だから選び方はシンプルです。「快適温度」が行き先の最低気温を下回っている寝袋を選ぶ。これだけで夜の快適さが別物になります。
季節別の目安
夜の気温はキャンプ場の標高と季節で大きく変わります。まず天気予報で行き先の「最低気温」を確認する癖をつけてください。
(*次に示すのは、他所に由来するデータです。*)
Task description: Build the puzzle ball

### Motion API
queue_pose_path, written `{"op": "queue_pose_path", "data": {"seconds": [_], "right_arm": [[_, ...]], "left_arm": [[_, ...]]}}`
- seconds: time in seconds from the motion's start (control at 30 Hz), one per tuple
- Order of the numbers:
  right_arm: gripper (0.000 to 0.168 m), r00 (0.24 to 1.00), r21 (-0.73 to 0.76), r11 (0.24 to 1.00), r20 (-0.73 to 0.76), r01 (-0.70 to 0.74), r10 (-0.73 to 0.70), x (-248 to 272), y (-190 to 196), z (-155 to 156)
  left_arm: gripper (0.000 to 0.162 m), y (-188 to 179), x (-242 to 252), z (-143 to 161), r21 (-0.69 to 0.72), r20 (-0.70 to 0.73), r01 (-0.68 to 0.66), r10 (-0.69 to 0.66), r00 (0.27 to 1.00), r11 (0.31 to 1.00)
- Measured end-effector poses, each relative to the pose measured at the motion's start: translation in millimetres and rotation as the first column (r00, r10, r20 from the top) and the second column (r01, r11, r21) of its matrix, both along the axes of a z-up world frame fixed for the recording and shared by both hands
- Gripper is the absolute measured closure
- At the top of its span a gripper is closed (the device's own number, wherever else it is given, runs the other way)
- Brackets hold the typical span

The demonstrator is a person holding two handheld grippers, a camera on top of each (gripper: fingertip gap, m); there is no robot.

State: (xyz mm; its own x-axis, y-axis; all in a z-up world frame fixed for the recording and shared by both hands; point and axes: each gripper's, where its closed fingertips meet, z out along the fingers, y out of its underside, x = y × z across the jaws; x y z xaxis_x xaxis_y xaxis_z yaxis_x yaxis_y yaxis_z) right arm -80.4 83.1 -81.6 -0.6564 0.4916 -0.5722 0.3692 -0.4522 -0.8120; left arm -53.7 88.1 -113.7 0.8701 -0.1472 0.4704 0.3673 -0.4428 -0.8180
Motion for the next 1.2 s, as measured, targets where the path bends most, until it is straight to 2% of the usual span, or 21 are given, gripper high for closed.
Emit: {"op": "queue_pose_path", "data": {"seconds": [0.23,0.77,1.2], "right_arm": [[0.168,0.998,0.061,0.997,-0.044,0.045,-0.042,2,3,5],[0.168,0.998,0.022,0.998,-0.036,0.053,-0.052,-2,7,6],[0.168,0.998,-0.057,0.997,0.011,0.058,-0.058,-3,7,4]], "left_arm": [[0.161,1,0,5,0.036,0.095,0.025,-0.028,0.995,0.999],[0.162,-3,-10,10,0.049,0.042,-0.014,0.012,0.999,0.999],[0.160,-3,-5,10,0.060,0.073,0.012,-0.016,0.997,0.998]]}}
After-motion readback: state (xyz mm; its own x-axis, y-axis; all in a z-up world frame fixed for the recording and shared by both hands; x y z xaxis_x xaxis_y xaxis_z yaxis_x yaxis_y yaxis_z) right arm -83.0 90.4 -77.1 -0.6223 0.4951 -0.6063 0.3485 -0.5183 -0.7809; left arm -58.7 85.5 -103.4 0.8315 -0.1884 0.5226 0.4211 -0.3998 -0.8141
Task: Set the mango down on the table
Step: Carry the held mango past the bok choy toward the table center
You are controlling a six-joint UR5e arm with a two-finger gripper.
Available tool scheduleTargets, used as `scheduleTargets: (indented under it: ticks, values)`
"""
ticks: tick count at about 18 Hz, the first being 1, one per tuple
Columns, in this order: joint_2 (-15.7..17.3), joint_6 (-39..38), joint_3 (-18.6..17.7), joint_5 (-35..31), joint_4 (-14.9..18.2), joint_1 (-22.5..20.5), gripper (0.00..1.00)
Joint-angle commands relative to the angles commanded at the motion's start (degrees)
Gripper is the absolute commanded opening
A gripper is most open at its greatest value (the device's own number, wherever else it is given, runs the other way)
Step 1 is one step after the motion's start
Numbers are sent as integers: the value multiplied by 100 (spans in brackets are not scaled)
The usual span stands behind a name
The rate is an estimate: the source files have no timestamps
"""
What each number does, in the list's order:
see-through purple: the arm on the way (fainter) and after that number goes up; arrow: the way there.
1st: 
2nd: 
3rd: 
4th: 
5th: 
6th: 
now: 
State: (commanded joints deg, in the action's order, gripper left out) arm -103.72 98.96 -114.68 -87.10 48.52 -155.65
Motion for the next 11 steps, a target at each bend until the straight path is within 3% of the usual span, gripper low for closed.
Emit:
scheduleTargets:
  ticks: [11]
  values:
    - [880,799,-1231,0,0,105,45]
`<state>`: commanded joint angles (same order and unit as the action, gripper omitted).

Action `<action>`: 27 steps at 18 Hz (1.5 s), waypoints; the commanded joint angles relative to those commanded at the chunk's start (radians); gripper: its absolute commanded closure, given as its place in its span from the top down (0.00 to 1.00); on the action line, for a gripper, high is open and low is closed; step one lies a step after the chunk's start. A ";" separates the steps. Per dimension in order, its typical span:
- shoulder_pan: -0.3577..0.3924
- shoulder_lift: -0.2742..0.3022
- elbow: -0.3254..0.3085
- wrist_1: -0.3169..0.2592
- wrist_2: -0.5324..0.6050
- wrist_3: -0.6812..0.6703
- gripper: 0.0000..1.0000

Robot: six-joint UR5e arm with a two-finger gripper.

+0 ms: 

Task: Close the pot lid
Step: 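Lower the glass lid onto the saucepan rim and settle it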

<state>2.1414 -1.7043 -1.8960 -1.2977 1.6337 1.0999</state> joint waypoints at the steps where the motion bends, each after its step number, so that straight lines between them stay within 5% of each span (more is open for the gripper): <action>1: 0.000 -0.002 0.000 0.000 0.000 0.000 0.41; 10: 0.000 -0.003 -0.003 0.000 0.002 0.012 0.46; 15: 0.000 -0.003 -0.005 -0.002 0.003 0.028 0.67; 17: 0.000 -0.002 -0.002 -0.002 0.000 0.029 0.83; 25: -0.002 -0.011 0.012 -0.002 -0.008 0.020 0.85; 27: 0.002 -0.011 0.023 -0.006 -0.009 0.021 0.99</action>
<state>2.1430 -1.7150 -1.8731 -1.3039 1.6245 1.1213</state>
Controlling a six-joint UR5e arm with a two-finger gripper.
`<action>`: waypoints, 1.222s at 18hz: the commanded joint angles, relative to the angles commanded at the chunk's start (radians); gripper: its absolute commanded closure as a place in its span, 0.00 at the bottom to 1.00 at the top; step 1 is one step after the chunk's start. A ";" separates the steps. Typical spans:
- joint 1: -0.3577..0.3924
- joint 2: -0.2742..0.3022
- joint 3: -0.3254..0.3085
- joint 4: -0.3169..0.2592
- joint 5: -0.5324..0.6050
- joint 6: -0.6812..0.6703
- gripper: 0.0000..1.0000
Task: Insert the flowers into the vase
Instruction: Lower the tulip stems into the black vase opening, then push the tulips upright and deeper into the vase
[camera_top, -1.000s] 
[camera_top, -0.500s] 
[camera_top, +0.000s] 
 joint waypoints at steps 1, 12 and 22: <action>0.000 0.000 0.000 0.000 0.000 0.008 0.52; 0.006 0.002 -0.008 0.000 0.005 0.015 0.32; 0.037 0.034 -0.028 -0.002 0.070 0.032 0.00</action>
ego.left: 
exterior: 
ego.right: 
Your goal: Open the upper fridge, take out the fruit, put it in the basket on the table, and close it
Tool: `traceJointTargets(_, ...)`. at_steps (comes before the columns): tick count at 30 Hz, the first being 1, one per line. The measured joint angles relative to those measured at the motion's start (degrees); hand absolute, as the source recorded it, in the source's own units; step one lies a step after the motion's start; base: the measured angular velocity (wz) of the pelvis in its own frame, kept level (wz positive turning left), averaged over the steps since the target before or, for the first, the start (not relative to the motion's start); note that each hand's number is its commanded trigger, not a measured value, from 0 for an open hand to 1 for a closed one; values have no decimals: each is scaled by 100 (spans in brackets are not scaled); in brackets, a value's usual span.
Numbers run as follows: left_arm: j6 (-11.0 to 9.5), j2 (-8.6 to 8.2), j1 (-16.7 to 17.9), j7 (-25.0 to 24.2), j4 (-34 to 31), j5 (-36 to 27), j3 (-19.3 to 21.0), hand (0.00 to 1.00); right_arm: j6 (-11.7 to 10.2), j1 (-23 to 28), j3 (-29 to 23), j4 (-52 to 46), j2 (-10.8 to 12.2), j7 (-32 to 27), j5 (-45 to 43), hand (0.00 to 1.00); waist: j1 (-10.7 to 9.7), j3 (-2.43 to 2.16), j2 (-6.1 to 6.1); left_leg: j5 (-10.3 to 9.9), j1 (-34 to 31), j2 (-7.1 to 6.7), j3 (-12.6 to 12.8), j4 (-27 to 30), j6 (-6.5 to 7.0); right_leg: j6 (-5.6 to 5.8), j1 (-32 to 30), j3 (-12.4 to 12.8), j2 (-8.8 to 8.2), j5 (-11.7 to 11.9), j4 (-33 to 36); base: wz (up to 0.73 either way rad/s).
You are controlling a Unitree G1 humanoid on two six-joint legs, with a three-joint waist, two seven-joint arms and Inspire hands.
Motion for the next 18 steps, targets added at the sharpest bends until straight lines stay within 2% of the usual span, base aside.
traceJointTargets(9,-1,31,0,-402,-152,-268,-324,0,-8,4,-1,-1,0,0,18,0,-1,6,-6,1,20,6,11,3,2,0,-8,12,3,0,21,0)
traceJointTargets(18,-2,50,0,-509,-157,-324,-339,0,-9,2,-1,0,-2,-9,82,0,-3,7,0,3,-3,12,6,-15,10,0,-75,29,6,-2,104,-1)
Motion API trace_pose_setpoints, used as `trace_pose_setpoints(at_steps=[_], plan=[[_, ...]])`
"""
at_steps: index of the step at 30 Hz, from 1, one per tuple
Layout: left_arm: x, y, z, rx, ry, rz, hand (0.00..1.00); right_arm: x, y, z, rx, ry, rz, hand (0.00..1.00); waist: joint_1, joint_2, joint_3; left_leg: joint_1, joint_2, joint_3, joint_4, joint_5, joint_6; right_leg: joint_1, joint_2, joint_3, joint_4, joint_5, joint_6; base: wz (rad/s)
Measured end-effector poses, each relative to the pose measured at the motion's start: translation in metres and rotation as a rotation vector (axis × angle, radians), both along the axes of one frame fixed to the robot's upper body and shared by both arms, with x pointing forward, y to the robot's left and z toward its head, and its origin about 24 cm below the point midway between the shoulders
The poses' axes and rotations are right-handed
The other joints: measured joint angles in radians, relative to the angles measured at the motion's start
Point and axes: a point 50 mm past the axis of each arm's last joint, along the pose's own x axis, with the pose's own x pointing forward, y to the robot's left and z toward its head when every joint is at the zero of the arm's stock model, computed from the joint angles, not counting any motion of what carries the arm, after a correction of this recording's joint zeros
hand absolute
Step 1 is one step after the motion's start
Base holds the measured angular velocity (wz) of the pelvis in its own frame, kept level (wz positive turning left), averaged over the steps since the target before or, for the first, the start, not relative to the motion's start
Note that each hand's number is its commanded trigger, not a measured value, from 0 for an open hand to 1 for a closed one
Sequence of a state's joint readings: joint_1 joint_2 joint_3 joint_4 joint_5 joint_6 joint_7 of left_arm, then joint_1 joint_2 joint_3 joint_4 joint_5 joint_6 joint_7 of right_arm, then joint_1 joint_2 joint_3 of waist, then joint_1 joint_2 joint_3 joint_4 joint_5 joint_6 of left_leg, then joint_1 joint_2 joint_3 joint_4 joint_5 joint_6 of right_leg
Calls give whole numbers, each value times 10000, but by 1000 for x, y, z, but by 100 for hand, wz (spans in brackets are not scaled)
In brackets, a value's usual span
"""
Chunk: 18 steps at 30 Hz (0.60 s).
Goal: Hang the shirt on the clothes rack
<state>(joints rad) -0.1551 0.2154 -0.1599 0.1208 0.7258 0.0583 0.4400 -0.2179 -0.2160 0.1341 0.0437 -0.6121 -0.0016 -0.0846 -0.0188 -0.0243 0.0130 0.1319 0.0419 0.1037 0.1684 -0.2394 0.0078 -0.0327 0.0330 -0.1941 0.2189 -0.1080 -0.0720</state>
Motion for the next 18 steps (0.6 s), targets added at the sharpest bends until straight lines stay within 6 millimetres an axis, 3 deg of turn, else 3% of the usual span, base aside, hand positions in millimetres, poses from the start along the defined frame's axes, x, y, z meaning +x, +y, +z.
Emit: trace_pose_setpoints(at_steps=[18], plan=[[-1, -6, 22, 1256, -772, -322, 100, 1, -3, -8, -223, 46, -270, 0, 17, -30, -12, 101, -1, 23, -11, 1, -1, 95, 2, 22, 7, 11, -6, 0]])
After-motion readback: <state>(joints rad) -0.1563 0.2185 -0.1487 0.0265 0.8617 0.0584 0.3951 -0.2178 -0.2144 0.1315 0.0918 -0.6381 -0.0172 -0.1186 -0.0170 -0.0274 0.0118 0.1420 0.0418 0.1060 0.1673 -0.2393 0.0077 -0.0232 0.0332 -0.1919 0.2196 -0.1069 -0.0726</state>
そのうえで、大まかな目安を挙げます。
| 使う季節 | 夜の気温の傾向 | 選ぶ寝袋の目安 |
|---|---|---|
| 夏の平地 | 15℃を下回りにくい | 快適温度10〜15℃級 |
| 春・秋、夏の高原 | 一桁まで冷える日あり | 快適温度0〜5℃級(3シーズン用) |
| 冬 | 氷点下が当たり前 | 快適温度-5℃以下級+冬装備一式 |
経験則として「快適温度に5〜10℃の余裕を持たせると安心」ともよく言われます。迷ったら暖かい方に倒すのが正解。暑ければジッパーを開けて調整できますが、寒い方への調整は限られるからです。
寒かった夜のリカバリー術
それでも読みが外れて寒い夜はあります。現地でできる対策を知っておくと安心です。
まず着ること。ダウンやフリースを着込んで寝るだけでかなり変わります。次に地面対策。寝袋の下のマットが薄いと、地面に体温をどんどん奪われます。寒い時期ほど、寝袋よりマットが効くことも多いです。
電源サイトやポータブル電源があるなら、電気毛布という飛び道具もあります。一晩もつかどうかの計算は、こちらで解説しています。
買う前のチェックリスト
- 快適温度が行き先の最低気温より低いか
- ダウンか化繊か:軽さと収納のダウン、濡れに強く手頃な化繊
- 収納サイズと重さは自分の運搬手段で無理がないか
- マットとセットで考えているか(寝袋だけでは床の冷えは防げない)
- 洗えるか・手入れの方法を確認したか
探すときは「快適温度」の表記があるモデルから絞り込むのがコツです。Amazonで寝袋を探すときも、あわせてキャンプマットも忘れずに。
よくある質問
快適温度5℃の寝袋は、5℃の夜に快適?
定義上は「5℃まで快適に眠れる」ですが、あくまで下限ぎりぎりの数字です。個人差や疲労で寒く感じることもあるので、余裕を持たせるほど安心して眠れます。
最初の1本はどれを買えばいい?
春から秋まで使える3シーズン用(快適温度5℃前後)が定番です。夏の平地しか行かないと決めているなら、より軽くて安い夏用でも十分です。
女性は表記どおりだと寒い?
快適温度はもともと標準的な女性を想定した数字ですが、それでも個人差はあります。寒がりの自覚があるなら、ワンランク暖かいモデルを選んでください。
エクストリーム温度は何のためにあるの?
万一の遭難時などに、低体温症のリスクを負いながら約6時間耐えられるという「生存の目安」です。寝袋選びに使う数字ではありません。
まとめ
寝袋選びはこれだけ
・見るのは「快適温度」だけ。リミットとエクストリームで選ばない
・快適温度が行き先の最低気温より低いものを
・迷ったら暖かい方+マットもセットで
温度表記の意味さえ知っていれば、寝袋選びで大きく外すことはありません。ぐっすり眠れた朝は、翌日の遊びの質まで変わります。